• _What the task requires_
Where a line has odd spacing or punctuation, keep it; transcribe all the entries exactly.

• _Records supplied_
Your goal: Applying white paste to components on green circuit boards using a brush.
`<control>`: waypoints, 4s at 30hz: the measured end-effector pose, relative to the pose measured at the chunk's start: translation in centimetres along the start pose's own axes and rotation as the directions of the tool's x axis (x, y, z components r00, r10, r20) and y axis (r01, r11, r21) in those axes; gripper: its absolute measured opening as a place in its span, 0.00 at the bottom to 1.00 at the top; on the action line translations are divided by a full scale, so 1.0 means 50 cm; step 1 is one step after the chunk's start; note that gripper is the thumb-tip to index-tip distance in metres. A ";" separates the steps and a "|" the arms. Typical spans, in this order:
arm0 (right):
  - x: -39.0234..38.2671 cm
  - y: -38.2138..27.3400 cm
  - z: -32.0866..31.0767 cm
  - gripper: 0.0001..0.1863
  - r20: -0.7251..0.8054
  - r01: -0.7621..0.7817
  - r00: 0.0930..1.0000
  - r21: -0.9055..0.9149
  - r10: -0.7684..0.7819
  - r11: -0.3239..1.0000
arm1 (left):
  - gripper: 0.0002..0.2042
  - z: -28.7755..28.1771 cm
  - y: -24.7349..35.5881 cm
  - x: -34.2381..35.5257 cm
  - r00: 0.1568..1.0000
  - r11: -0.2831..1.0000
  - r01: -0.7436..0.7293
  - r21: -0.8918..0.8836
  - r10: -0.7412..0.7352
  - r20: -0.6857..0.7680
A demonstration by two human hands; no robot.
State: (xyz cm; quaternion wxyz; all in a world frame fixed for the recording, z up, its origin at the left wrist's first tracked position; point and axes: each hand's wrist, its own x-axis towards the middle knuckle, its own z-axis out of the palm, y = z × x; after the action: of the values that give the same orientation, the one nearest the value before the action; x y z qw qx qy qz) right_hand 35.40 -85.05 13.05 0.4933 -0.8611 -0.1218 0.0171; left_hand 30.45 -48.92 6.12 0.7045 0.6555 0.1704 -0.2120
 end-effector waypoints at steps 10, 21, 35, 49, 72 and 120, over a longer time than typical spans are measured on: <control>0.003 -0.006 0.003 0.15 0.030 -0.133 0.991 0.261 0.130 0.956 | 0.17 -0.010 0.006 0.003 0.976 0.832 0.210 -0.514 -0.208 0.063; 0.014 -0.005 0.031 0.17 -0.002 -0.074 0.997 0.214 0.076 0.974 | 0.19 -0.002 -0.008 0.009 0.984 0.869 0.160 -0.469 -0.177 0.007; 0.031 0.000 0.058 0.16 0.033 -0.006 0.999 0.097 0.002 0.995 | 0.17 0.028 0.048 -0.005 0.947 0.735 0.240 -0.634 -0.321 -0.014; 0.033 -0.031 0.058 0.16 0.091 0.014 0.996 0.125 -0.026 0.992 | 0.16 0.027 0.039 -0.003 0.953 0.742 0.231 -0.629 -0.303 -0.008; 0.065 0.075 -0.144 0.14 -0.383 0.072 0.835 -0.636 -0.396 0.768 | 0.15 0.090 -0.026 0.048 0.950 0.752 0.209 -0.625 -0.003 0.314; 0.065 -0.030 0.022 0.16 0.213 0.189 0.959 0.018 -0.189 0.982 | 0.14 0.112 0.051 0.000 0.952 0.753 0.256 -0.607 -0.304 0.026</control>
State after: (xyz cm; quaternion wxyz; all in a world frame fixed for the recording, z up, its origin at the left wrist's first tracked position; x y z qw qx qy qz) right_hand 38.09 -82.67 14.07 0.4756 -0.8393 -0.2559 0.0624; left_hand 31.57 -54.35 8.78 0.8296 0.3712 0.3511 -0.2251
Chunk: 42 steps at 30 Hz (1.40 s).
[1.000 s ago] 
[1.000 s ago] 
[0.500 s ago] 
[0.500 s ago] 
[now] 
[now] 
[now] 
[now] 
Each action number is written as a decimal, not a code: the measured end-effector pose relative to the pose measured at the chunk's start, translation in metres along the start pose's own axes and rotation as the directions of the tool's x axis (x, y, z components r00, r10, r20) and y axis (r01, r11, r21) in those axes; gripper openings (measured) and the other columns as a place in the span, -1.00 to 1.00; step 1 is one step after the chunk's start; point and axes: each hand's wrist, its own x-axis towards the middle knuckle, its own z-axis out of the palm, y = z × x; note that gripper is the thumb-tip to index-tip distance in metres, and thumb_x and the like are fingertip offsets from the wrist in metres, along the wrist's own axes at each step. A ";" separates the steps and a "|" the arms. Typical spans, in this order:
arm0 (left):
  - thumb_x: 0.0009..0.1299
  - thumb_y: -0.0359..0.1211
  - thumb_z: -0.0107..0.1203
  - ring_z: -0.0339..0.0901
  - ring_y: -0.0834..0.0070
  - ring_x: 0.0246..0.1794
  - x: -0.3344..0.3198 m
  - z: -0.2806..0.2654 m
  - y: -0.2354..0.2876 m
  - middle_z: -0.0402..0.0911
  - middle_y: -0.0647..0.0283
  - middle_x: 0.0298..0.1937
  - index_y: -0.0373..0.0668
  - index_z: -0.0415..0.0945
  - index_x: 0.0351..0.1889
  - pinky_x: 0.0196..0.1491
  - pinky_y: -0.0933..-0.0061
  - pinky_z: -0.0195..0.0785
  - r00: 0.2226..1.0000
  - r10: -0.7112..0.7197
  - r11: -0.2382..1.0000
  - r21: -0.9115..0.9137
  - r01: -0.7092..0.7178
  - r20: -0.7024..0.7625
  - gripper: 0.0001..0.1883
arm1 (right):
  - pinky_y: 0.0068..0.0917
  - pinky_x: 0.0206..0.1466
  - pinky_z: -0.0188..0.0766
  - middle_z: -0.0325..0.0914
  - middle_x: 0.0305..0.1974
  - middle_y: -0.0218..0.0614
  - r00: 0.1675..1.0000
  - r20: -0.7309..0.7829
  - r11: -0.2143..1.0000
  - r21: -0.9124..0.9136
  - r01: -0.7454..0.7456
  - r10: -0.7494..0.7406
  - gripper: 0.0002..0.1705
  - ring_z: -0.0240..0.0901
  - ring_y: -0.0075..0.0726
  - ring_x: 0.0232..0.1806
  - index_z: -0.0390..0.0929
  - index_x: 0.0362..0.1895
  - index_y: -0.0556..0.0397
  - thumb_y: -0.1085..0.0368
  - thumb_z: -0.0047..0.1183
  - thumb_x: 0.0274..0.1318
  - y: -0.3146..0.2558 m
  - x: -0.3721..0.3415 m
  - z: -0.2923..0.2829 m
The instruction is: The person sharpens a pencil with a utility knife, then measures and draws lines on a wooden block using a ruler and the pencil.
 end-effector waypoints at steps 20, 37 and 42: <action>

• _Task result_
Your goal: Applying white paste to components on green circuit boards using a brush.
`<control>`: waypoints, 4s at 30hz: the measured end-effector pose, relative to the pose measured at the chunk's start: translation in centimetres along the start pose's own axes and rotation as the directions of the tool's x axis (x, y, z components r00, r10, r20) and y axis (r01, r11, r21) in those axes; gripper: its absolute measured opening as a place in its span, 0.00 at the bottom to 1.00 at the top; on the action line translations are divided by a full scale, so 1.0 means 50 cm; step 1 is one step after the chunk's start; note that gripper is the thumb-tip to index-tip distance in metres. A ";" separates the steps and a "|" the arms. Typical spans, in this order:
arm0 (right):
  - x: -39.0234..38.2671 cm
  - y: -38.2138..27.3400 cm
  - z: -32.0866..31.0767 cm
  - gripper: 0.0001..0.1863
  - r20: -0.7251..0.8054
  - r01: -0.7621..0.7817
  - r00: 0.0930..1.0000
  - r21: -0.9055..0.9149
  - r10: -0.7684..0.7819
  - r11: -0.3239..1.0000
arm1 (left):
  - gripper: 0.0002..0.2042
  - z: -28.7755..28.1771 cm
  - y: -24.7349..35.5881 cm
  - x: -34.2381..35.5257 cm
  - r00: 0.1568..1.0000
  - r11: -0.2831..1.0000
  - r01: -0.7436..0.7293
  - r21: -0.8918..0.8836
  - r10: -0.7412..0.7352
  - r20: -0.6857..0.7680
A demonstration by two human hands; no robot.
State: (xyz cm; quaternion wxyz; all in a world frame fixed for the recording, z up, its origin at the left wrist's first tracked position; point and axes: each hand's wrist, its own x-axis towards the middle knuckle, its own z-axis out of the palm, y = z × x; after the action: of the values that give the same orientation, the one nearest the value before the action; x y z qw qx qy qz) right_hand 35.40 -85.05 13.05 0.4933 -0.8611 -0.1218 0.0171; left_hand 30.45 -48.92 6.12 0.7045 0.6555 0.1704 -0.2120
 end-effector waypoints at steps 10, 21, 35, 49, 72 and 120, over a longer time than typical spans are measured on: <control>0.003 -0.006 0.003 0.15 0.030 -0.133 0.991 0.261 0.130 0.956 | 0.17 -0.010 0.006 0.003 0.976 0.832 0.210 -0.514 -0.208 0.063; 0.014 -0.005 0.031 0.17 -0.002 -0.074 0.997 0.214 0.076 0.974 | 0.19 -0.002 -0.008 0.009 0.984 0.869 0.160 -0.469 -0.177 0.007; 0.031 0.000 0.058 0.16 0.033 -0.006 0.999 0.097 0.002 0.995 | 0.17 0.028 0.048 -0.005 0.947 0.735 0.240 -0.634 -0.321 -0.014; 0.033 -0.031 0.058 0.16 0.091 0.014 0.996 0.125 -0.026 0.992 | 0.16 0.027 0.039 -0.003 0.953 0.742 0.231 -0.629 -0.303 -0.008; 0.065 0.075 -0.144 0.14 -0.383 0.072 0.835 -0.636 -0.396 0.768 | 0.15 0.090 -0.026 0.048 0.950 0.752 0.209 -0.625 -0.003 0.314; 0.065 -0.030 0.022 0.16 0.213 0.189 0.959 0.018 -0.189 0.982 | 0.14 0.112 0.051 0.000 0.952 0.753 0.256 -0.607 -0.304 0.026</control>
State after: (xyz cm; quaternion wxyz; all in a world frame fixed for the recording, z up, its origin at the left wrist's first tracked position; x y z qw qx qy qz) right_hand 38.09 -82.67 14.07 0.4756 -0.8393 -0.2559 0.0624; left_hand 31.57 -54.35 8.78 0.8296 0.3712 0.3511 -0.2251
Chunk: 42 steps at 30 Hz (1.40 s).
[1.000 s ago] 
[1.000 s ago] 
[0.500 s ago] 
[0.500 s ago] 
[now] 
[now] 
[now] 
[now] 
Each action number is written as a decimal, not a code: the measured end-effector pose relative to the pose measured at the chunk's start, translation in metres along the start pose's own axes and rotation as the directions of the tool's x axis (x, y, z components r00, r10, r20) and y axis (r01, r11, r21) in those axes; gripper openings (measured) and the other columns as a place in the span, -1.00 to 1.00; step 1 is one step after the chunk's start; point and axes: each hand's wrist, its own x-axis towards the middle knuckle, its own z-axis out of the palm, y = z × x; note that gripper is the thumb-tip to index-tip distance in metres, and thumb_x and the like are fingertip offsets from the wrist in metres, along the wrist's own axes at each step. A ";" separates the steps and a "|" the arms. Typical spans, in this order:
arm0 (left):
  - thumb_x: 0.0009..0.1299
  - thumb_y: -0.0359..0.1211
  - thumb_z: -0.0107..0.1203
  - ring_z: -0.0339..0.0901
  - ring_y: -0.0834..0.0070
  - ring_x: 0.0246..0.1794
  - x: -0.3344..0.3198 m
  - z: -0.2806..0.2654 m
  - y: -0.2354..0.2876 m
  - middle_z: -0.0402..0.0911
  - middle_y: -0.0647..0.0283
  - middle_x: 0.0298..0.1937
  - index_y: -0.0373..0.0668
  - index_z: -0.0415..0.0945
  - index_x: 0.0351..0.1889
  - pinky_x: 0.0196..0.1491
  - pinky_y: -0.0933..-0.0061
  - pinky_z: -0.0195..0.0785
  - r00: 0.2226..1.0000
  - r10: -0.7112..0.7197
  - r11: -0.2382..1.0000
  - r21: -0.9115..0.9137
  - r01: -0.7092..0.7178
  - r20: -0.7024..0.7625
  - gripper: 0.0001..0.1883
arm1 (right):
  - pinky_y: 0.0068..0.0917
  - pinky_x: 0.0206..0.1466
  - pinky_z: -0.0188..0.0766
  - middle_z: -0.0325..0.0914
  - middle_x: 0.0305..0.1974
  - middle_y: -0.0218..0.0614
  - r00: 0.1675..1.0000
  - r20: -0.7309..0.7829
  - r11: -0.2143..1.0000
  - r21: -0.9124..0.9136
  - r01: -0.7454..0.7456
  - r10: -0.7494..0.7406
  - gripper: 0.0002..0.1705
  - ring_z: -0.0240..0.0901
  - ring_y: -0.0075..0.0726
  - ring_x: 0.0232..0.1806
  - index_z: -0.0390..0.0929
  - index_x: 0.0362..0.1895
  - index_y: -0.0556..0.0397
  - thumb_y: -0.1085..0.0368
  - thumb_z: -0.0047..0.1183
  - thumb_x: 0.0274..0.1318
  - y: -0.3146..0.2558 m
  - x: -0.3721..0.3415 m
  - z: -0.2923..0.2829 m
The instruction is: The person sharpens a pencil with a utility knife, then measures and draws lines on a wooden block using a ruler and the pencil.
 end-effector waypoints at steps 20, 37 and 42: <action>

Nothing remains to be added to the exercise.